Recent weeks have seen a rash of insolvent banks and saving and loan institutions being taken over, merged with “healthy” banks, or closed by the U.S. government. The Federal Home Loan Bank Board has disposed of 48 Savings and Loans institutions (also called “Thrifts”) in just the last three weeks, mid-August through the first week in September, 1988, pledging over $12 billion in the process. Many of the S & Ls have been “ailing” for years and the government has hesitated to spend the billions needed to take over the non-performing loans. But a new law passed by Congress will require any “bailouts” after October 1, 1988 which are “paid for” by government “IOUs” to be added to the U.S. deficit. Since the current budget deficit is very close to the Gramm-Rudman-Hollings limit, the bank boards are trying to deal with as many insolvent banks as possible before the new law takes effect. If the permitted annual deficit is exceeded, automatic cuts will go into effect, slashing the funding of both defense and many social programs. The U.S. is walking a tightrope, and Capricorn is coming. The next President will have to bite the bullet, possibly as early as the fall of 1989 though I expect a continuing slide into deeper trouble rather than a big crash.

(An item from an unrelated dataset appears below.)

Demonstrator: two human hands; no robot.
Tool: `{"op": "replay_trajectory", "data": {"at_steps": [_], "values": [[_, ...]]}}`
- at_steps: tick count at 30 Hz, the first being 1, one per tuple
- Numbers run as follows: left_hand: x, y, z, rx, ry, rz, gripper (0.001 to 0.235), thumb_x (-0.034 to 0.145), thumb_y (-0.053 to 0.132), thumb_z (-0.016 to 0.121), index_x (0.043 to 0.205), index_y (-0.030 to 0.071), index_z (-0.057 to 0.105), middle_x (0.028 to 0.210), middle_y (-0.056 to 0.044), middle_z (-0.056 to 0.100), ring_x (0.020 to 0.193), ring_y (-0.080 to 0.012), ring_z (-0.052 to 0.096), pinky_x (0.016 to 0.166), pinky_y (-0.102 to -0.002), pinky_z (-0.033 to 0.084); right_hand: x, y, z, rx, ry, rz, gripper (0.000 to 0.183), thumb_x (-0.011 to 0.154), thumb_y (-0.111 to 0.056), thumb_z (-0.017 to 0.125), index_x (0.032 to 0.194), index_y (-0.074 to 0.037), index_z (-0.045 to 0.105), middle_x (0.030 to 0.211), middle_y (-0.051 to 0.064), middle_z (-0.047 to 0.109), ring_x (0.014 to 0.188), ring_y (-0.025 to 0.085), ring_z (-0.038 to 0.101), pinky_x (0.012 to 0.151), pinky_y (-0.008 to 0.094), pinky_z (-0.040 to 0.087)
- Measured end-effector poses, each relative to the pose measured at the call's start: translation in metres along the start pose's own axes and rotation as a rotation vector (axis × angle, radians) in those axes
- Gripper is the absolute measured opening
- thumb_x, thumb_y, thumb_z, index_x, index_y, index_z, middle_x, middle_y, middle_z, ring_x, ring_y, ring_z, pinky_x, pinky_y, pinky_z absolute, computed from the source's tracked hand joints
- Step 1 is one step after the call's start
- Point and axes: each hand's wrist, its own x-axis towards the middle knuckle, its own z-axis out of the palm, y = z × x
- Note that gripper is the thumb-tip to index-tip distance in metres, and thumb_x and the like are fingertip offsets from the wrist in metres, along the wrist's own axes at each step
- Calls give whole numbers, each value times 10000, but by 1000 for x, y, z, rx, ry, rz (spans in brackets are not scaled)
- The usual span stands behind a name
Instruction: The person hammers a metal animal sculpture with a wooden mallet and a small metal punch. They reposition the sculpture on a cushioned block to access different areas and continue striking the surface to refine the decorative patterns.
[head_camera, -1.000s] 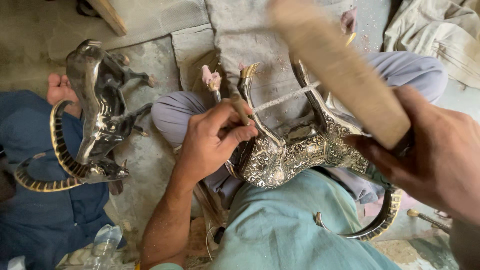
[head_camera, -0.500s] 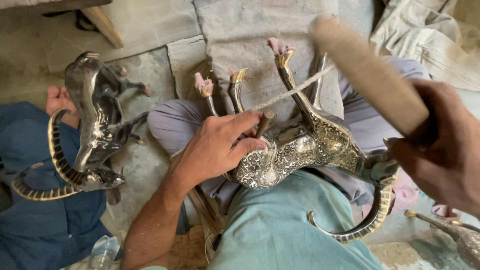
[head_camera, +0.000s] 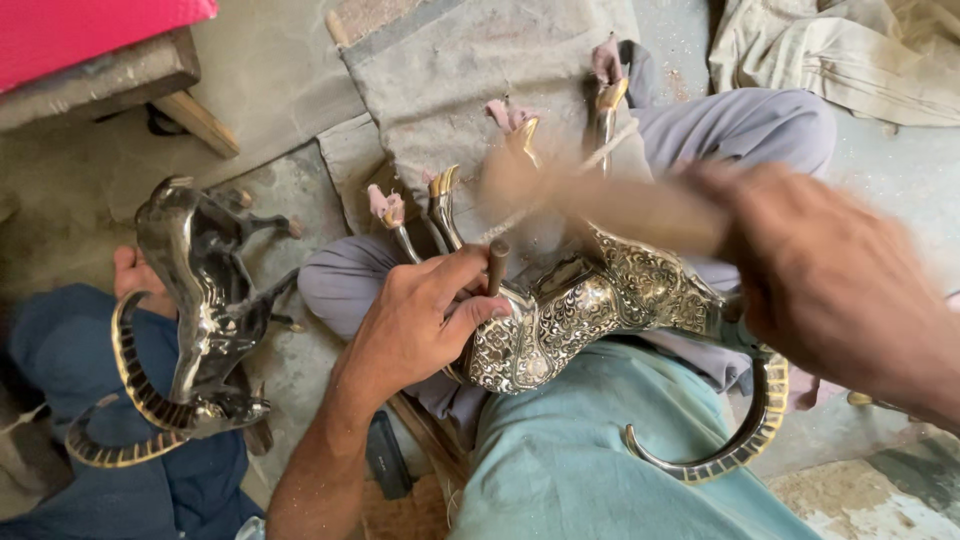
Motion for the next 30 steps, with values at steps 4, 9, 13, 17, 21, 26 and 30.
{"op": "replay_trajectory", "data": {"at_steps": [4, 9, 13, 17, 21, 26, 30], "values": [[1, 0, -1, -7, 5, 46, 395, 901, 251, 781, 1168, 12, 615, 928, -147, 728, 837, -346, 736, 682, -401, 560, -3, -4, -5, -123, 48, 9, 763, 836, -52, 631, 1575, -106, 448, 1168, 147, 640, 893, 264, 677, 784, 381, 590], [3, -1, -2, -12, -56, -43, 406, 882, 239, 789, 1189, 33, 622, 885, -136, 730, 791, -334, 739, 657, -401, 554, 1, -16, -19, -418, -54, -34, 684, 883, -167, 651, 1535, -187, 448, 1134, 82, 666, 842, 229, 679, 785, 397, 579], [4, -1, -4, -10, -39, 61, 358, 901, 207, 778, 1181, 46, 624, 923, -127, 737, 821, -329, 742, 681, -402, 562, -5, -25, -18, -183, 49, -1, 722, 833, -170, 659, 1521, -166, 443, 1066, 97, 661, 842, 241, 662, 753, 404, 558], [3, -2, -3, -9, -63, 25, 319, 901, 211, 773, 1125, 47, 617, 869, -113, 726, 769, -307, 740, 661, -402, 552, -13, -21, -10, -214, 49, -6, 781, 815, -183, 688, 1547, -179, 417, 1071, 102, 675, 841, 235, 663, 741, 380, 564], [4, -5, -4, -5, -62, 39, 341, 909, 239, 769, 1114, 29, 595, 863, -122, 708, 758, -320, 723, 646, -411, 537, -20, -16, 0, 324, 13, 307, 848, 893, -201, 696, 1658, -154, 334, 1012, 70, 696, 803, 194, 670, 725, 339, 551], [6, -4, -5, -26, -67, 94, 330, 917, 250, 754, 1130, 46, 606, 896, -114, 715, 771, -309, 731, 662, -404, 554, -25, -9, 4, 145, 80, 15, 743, 871, -139, 661, 1563, -157, 390, 1133, 125, 665, 793, 216, 684, 676, 365, 563], [6, -3, -6, -38, -90, 65, 288, 924, 243, 751, 1097, 58, 614, 876, -107, 713, 777, -301, 742, 670, -398, 555, -25, -11, 1, -402, -74, 20, 754, 889, -120, 691, 1586, -177, 410, 1139, 156, 683, 797, 247, 658, 650, 377, 577]]}}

Even the English weekly The Economist, which usually supports Reaganomics, is getting uneasy about the U.S. handling of problem banks. Their current (September 10-16, 1988) issue quotes Danny Wall, FSLIC head, as estimating that their IOUs may reach $16 billion by the end of September. An additional $50 billion or more of problem S & L assets remains for future “rescues.” Yet the annual FSLIC income from insurance premiums paid by “solvent” Thrifts is only about $1.8 billion while their interest costs on already incurred debts are running over $2 billion a year. Congress has authorized the FSLIC to sell bonds to the public to raise the needed cash to cover the deposits in the failing Thrifts. The Economist calls for a comprehensive audit of the thrift industry: “the sooner, the better.” p. 97

As the government continues to go deeper into debt, our interest rates have to rise to persuade people to buy our debt instruments (T Bonds, T Bills, etc.). Currently, our business people pay a prime rate of 10% or more, German business people pay about 6% and Japanese companies pay less than 4%. With most businesses dependent on debt to stay in business from year to year, the interest rates certainly raise the odds against the U.S. Of course interest rates are also pushed up by the Federal Reserve when they think inflation is a threat, since higher interest slows down the economy. Hence the spectacle of the stock market plunging when the big investors think business is growing “too fast” and stock prices rising with moderate declines in goods produced and sold and moderate increases in unemployment. (Large changes would threaten a recession or depression and would send the stock market down.)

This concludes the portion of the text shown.